• Work instruction
Once the line containing "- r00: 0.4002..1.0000" is found in the data below, output that line and every line after it through the last, unchanged and with nothing else.

• Supplied information
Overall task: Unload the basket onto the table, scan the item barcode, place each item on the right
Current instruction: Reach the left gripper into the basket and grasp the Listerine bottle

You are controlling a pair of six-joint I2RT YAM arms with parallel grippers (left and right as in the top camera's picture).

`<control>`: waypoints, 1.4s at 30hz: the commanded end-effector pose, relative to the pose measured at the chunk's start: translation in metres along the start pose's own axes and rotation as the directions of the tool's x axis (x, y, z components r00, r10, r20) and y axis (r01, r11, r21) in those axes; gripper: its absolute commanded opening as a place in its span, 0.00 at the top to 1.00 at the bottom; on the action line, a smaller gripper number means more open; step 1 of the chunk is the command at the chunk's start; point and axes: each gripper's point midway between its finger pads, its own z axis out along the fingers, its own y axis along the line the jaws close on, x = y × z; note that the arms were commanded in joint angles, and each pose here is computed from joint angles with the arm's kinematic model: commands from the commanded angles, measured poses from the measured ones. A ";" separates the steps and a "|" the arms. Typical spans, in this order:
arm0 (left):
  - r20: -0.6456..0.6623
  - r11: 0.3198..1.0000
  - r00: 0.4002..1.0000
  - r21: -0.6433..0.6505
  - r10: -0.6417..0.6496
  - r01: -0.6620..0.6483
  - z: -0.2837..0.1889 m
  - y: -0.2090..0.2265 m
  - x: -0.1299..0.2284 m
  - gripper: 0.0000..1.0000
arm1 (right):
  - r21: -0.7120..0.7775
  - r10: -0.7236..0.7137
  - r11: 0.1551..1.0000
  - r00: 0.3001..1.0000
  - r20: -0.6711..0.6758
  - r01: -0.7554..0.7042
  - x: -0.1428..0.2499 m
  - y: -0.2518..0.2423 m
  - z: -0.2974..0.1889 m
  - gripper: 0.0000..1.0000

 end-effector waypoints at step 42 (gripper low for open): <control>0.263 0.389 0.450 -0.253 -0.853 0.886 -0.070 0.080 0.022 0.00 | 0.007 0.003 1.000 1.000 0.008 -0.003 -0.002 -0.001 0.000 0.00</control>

• Result below
  - r00: 0.4002..1.0000
  - r21: -0.6433..0.6505
  - r10: -0.6417..0.6496
  - r01: -0.6620..0.6483
  - z: -0.2837..0.1889 m
  - y: -0.2090..0.2265 m
  - x: -0.1299..0.2284 m
  - gripper: 0.0000..1.0000
arm1 (right):
  - r21: -0.7120..0.7775
  - r10: -0.7236..0.7137
  - r11: 0.1551..1.0000
  - r00: 0.3001..1.0000
  - r20: -0.6711..0.6758
  - r01: -0.7554..0.7042
  - x: -0.1428..0.2499 m
  - y: -0.2518..0.2423 m
  - z: -0.2974..0.1889 m
  - gripper: 0.0000..1.0000

 end-effector waypoints at step 42 (gripper low for open): <control>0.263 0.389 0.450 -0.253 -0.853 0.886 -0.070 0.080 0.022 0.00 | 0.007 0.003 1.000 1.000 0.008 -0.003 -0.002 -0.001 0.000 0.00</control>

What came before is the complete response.